_COLLECTED DATA:_
##############################

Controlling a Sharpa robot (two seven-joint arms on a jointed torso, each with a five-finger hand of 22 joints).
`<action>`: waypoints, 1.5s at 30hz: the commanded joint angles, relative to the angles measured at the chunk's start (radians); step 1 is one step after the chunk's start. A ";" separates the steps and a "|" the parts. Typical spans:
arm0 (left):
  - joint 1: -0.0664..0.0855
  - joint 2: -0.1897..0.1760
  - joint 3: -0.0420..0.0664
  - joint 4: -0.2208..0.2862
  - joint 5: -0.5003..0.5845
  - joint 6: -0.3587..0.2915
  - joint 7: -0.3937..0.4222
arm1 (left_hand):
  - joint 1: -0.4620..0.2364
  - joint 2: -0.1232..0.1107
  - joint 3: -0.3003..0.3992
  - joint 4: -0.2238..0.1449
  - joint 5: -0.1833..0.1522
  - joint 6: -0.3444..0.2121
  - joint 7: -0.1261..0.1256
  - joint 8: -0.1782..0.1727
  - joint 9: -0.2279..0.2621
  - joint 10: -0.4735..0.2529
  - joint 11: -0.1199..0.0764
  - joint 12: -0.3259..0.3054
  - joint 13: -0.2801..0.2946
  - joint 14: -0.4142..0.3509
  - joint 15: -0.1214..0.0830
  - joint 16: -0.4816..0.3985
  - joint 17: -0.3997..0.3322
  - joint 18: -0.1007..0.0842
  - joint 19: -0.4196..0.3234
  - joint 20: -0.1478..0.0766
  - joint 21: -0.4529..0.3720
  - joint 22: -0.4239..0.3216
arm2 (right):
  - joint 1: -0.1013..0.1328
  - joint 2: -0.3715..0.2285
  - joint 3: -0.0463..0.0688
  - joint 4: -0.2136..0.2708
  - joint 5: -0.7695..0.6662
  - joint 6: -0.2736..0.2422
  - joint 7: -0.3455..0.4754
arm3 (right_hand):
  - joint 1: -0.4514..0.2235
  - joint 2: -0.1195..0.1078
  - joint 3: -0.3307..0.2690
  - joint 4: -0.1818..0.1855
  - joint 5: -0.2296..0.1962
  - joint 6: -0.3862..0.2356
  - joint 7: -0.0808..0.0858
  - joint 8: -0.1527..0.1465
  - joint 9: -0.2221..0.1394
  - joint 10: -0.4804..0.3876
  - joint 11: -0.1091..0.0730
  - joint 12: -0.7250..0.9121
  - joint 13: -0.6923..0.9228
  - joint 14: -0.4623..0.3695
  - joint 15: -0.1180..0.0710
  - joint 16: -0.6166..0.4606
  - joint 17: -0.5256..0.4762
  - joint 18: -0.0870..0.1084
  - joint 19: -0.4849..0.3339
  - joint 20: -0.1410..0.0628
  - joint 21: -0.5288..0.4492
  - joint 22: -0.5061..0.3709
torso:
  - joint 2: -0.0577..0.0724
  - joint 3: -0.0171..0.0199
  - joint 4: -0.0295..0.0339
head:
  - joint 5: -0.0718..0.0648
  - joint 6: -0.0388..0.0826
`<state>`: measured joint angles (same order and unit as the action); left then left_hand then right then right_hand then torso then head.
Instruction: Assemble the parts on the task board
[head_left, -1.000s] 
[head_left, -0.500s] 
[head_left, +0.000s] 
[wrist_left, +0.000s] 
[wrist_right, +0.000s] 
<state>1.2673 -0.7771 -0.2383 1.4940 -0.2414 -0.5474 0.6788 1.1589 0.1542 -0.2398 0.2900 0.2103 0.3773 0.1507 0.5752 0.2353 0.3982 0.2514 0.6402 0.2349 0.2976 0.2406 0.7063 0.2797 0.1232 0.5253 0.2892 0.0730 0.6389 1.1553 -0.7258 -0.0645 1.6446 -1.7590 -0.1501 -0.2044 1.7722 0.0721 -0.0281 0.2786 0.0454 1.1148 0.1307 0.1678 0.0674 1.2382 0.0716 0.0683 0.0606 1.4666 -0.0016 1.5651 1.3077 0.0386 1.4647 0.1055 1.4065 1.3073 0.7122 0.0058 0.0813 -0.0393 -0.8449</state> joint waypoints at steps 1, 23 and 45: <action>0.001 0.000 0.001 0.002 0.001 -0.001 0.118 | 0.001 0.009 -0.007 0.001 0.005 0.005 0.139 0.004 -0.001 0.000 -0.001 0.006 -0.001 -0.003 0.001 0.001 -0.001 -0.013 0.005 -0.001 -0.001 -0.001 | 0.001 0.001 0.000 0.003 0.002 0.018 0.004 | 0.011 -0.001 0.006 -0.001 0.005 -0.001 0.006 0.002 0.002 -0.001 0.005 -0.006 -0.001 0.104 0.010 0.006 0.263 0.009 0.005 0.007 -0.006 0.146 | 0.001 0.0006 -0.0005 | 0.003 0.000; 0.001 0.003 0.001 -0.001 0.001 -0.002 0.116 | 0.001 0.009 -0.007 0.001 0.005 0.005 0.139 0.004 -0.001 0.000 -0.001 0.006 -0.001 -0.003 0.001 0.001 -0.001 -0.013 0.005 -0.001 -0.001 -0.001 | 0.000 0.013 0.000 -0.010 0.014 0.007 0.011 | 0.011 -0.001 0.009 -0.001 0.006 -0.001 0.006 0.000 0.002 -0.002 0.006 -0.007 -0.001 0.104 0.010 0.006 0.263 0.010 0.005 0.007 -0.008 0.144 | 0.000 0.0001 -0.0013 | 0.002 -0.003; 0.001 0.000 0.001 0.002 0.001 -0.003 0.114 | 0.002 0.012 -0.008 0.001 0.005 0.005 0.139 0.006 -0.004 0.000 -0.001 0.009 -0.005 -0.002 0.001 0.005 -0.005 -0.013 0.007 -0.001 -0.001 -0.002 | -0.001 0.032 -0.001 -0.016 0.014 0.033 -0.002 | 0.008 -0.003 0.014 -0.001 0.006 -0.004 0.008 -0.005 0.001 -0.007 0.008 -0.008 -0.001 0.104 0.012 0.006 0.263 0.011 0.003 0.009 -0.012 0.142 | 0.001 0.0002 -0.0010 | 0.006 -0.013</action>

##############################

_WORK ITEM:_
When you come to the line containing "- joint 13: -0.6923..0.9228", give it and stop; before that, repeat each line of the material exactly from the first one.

_ANSWER SECTION:_
Controlling a Sharpa robot (two seven-joint arms on a jointed torso, each with a five-finger hand of 22 joints).
`<action>`: waypoints, 1.5s at 30hz: the commanded joint angles, relative to the angles measured at the chunk's start (radians); step 1 is one step after the chunk's start. A ";" separates the steps and a "|" the parts. Typical spans:
arm0 (left):
  - joint 1: -0.0664..0.0855
  - joint 2: -0.1897..0.1760
  - joint 3: -0.0420..0.0664
  - joint 4: -0.2208..0.2862
  - joint 5: -0.5003..0.5845
  - joint 6: -0.3587..0.2915
  - joint 7: -0.3937..0.4222
arm1 (left_hand):
  - joint 1: -0.4620..0.2364
  - joint 2: -0.1232..0.1107
  - joint 3: -0.3003..0.3992
  - joint 4: -0.2238..0.1449
  - joint 5: -0.1833..0.1522
  - joint 6: -0.3444..0.2121
  - joint 7: -0.1261..0.1256
  - joint 8: -0.1782..0.1727
  - joint 9: -0.2279..0.2621
  - joint 10: -0.4735..0.2529
  - joint 11: -0.1199..0.0764
  - joint 12: -0.3259..0.3054
  - joint 13: -0.2801..0.2946
  - joint 14: -0.4142..0.3509
  - joint 15: -0.1214..0.0830
  - joint 16: -0.4816..0.3985
  - joint 17: -0.3997..0.3322
  - joint 18: -0.1007..0.0842
  - joint 19: -0.4196..0.3234
  - joint 20: -0.1478..0.0766
  - joint 21: -0.4529..0.3720
  - joint 22: -0.4239..0.3216
arm2 (right):
  - joint 1: -0.1013..0.1328
  - joint 2: -0.3715..0.2285
  - joint 3: -0.0463..0.0688
  - joint 4: -0.2136..0.2708
  - joint 5: -0.7695..0.6662
  - joint 6: -0.2736..0.2422
  - joint 7: -0.3455..0.4754
arm3 (right_hand):
  - joint 1: -0.4514..0.2235
  - joint 2: -0.1195..0.1078
  - joint 3: -0.3307..0.2690
  - joint 4: -0.1818..0.1855
  - joint 5: -0.2296..0.1962
  - joint 6: -0.3862..0.2356
  - joint 7: -0.0808..0.0858
  - joint 8: -0.1527..0.1465
  - joint 9: -0.2221..0.1394
  - joint 10: -0.4804..0.3876
  - joint 11: -0.1091..0.0730
  - joint 12: -0.7250..0.9121
  - joint 13: -0.6923..0.9228

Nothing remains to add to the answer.